Another nicety that I immediately fell for was auto opening of libraries. DICE’s linked libraries intelligently open system libraries as needed and tidy up after themselves too.
The compiler itself seems respectably fast, much the same speed as SAS/C until DiceCache is enabled when everything can get pretty nippy. DICE provides compatibility with a whole host of other systems, ranging from SAS/C and MANX to *NIX. The link libraries are also pretty rice, with a whole host of functions providing *nix code compatibilty. Amiga specifics are also well catered for and it was nice to see that the example projects included a DOS handler, an exec device, a printer driver and a library. While comparing with SAS/C, when I tried recompiling the Tabby driver an annoying bug concerning stack handling disappeared – one down, only a few left to go…
Bugwise, it was nice to report that DICE appeared very stable; the only problem I had was a crash upon exiting the debugger whilst the program I was debugging had not completed. This probably wasn’t a bug in the tool but more of an oversight on my part.

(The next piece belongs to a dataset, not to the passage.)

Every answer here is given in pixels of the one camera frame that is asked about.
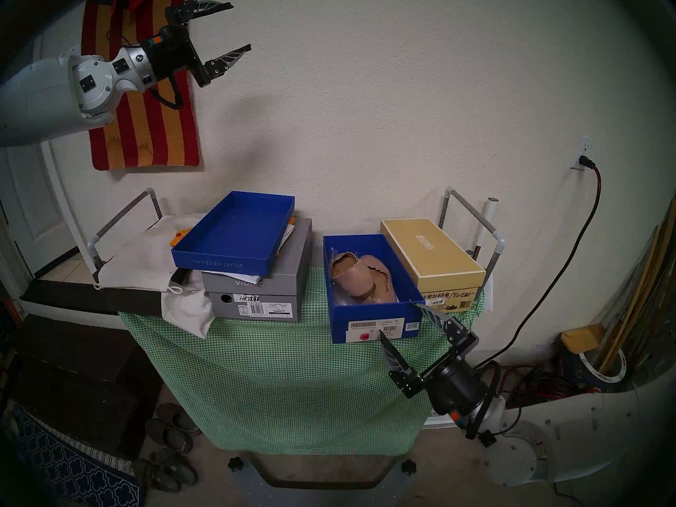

The manual deserves a mention, too. Despite a C compiler being one of the most boring products known to man (or woman), the authors have managed to keep the style light yet informative while retaining the technical side too. This is quite an achievement and is probably helped with little humourous bits which are well placed so as not to annoy even the most serious of techy nerds. “This is a test of the emergency page blanking system. This is only a test” provides more of a grin than “This page is intentionally blank” ever could. For reference, it is spot on, but for a newcomer to the package would be nice to see a few pages by way of a tutorial, explaining RCS and VMake by example. The fact that it’s spine bound and not ring bound is a marginal niggle too: the review copy now has numerous Post-it notes acting as bookmarks into the most used bits.